His pleasure was so intense that he never confessed it to anyone. Behind the closed doors of his bedroom he would dress up in the costume until he started splitting out the seams. He borrowed some of his mother’s dresses when she was out at work, but no matter how carefully he hung them up, she noticed. Luckily, for Stephen, she thought he’d been after something else stored in that closet and only cautioned him to be more careful.
In junior high, Stephen joined the theater club, but the male parts he played only convinced him that he wasn’t simply interested in dressing up. He skulked in the back of the theater when the director was coaching the girls-most of whom wore a dress about twice a year-how to move in skirts and high heels. If anyone noticed, they either praised him for his devotion to theater arts, or, more usually, figured he had a crush on one of the girls in the cast.
Stephen continued acting through high school, but he dropped it in college, when he would have had to be a theater major to get more than a walk-on role. By then it didn’t matter. He had learned what he needed. He knew the secret tricks of make-up and hairstyling. He’d garnered some tips for dealing with excess hair. He could walk in three inch heels or a long skirt without tripping.
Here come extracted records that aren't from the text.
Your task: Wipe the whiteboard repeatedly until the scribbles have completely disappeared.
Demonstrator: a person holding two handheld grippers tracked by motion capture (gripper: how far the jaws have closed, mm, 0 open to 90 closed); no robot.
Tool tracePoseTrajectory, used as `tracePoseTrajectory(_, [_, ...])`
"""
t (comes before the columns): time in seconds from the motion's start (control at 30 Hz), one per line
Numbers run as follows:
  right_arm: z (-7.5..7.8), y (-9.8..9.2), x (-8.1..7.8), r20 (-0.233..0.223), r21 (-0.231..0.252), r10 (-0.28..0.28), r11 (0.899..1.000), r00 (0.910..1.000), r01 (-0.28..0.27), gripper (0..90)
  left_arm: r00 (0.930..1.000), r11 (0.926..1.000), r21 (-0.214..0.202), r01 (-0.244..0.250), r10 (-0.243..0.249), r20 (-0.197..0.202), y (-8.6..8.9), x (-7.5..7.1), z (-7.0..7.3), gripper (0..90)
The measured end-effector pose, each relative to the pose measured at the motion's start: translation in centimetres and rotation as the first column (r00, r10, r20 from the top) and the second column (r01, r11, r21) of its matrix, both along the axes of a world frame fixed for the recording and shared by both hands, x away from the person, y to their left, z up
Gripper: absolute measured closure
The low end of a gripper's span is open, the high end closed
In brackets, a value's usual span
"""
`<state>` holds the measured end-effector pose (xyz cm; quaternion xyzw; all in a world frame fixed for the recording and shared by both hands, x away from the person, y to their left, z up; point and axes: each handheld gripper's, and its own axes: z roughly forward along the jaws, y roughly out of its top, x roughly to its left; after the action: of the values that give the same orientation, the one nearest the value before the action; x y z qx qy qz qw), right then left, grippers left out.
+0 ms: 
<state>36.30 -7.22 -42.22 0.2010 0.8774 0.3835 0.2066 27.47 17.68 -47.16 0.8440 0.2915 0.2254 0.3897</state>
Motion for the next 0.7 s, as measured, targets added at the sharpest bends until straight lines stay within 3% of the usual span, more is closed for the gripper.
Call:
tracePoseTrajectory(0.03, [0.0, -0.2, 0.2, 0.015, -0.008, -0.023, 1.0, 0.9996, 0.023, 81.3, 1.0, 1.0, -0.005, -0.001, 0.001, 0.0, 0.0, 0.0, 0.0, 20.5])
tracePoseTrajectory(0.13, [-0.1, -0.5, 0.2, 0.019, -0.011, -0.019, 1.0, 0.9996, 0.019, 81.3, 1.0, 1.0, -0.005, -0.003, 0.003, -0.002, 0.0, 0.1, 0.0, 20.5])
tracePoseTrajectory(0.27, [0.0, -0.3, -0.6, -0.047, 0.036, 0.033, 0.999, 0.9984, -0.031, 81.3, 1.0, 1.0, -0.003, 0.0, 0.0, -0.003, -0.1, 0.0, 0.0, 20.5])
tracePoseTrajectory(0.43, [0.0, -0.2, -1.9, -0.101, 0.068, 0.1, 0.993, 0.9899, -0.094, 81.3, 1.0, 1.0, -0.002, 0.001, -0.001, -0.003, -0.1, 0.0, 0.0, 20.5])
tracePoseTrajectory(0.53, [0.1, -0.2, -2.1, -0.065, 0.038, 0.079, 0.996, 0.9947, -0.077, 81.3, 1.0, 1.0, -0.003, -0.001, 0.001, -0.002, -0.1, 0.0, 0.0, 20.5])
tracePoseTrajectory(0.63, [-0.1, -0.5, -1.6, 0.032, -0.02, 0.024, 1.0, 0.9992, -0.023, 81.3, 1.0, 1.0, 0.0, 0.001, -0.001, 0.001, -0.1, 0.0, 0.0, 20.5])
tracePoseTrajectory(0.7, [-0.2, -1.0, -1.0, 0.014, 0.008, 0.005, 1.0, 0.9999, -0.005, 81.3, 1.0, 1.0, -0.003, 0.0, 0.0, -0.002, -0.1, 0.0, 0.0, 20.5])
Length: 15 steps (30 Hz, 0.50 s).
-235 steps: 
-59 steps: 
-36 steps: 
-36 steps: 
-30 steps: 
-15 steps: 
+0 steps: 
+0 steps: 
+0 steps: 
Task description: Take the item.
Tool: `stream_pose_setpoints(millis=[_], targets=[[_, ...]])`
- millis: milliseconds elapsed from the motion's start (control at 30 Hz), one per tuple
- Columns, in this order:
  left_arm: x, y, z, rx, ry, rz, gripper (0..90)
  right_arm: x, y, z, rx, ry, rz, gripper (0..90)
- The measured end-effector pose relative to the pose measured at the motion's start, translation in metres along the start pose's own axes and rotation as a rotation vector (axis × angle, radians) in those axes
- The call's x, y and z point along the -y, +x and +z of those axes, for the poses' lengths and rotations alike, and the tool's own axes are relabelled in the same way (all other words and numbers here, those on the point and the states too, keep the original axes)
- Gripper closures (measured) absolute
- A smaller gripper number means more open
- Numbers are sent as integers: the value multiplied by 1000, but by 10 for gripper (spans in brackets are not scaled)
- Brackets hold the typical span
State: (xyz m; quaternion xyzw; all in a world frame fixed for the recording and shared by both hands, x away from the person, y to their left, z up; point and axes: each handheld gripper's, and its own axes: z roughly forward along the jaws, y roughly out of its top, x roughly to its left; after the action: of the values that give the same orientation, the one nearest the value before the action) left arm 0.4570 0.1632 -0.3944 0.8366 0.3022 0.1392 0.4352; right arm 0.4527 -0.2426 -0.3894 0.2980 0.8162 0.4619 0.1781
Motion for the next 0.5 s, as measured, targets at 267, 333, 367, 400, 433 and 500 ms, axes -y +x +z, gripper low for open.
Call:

He’d learned something else that would have bothered him more except that just about everyone he knew had some confusion regarding either sex or gender identity-if not both. He’d learned that although he was not attracted to women, he was not attracted to gay men either. He preferred men who liked women, not men who liked men. That made having a love life rather difficult for Stephen, because the only people to whom he was seriously attracted were solidly heterosexual males.
Stephen’s mother died from breast cancer a few months after proudly attending Stephen’s graduation from college, so there was no one to pressure him to date or settle down. He took a job in a city where he knew no one and began to experiment. At work he was Stephen, but a few nights a week he would transform himself into Stephanie, and go out on the town.
He refined his techniques to perfection. Stephen did not attire himself as some flamboyant drag queen but instead transformed himself into the young woman he felt that, but for an accident of nature, he would have been. Stephanie dressed well, but not extravagantly or outrageously. She was demure, maybe even a little old-fashioned, preferring skirts and dresses to more casual clothing. This aura of respectability, combined with the cubicles in most lady’s rooms, meant that Stephen had a lot less trouble with maintaining his masquerade than a woman would have had in a similar situation.
His natural physique made the transition even easier. Where Stephen was skinny and androgynous, with the addition of a little padding, Stephanie was willowy, slim, and wholly feminine. Naturally fair-haired, Stephen’s beard-growth was so light that he could go three days without shaving, though he never did, of course. His chest was flat, but naked of hair, saving him the horrors of waxing such a large area. Happily, pony-tails were not uncommon among men in his profession, so he could wear his hair long enough to give Stephanie plenty to work with.
There were a few close calls, especially during the first year or so, but nothing Stephanie couldn’t handle, especially since he had taken care to study aikido and other of the more defensive martial arts. The occasional man who got aggressive found his prey gracefully slipping away and was usually so embarrassed by his failure to hold on to such a slip of a girl that he would be the last to draw attention to it.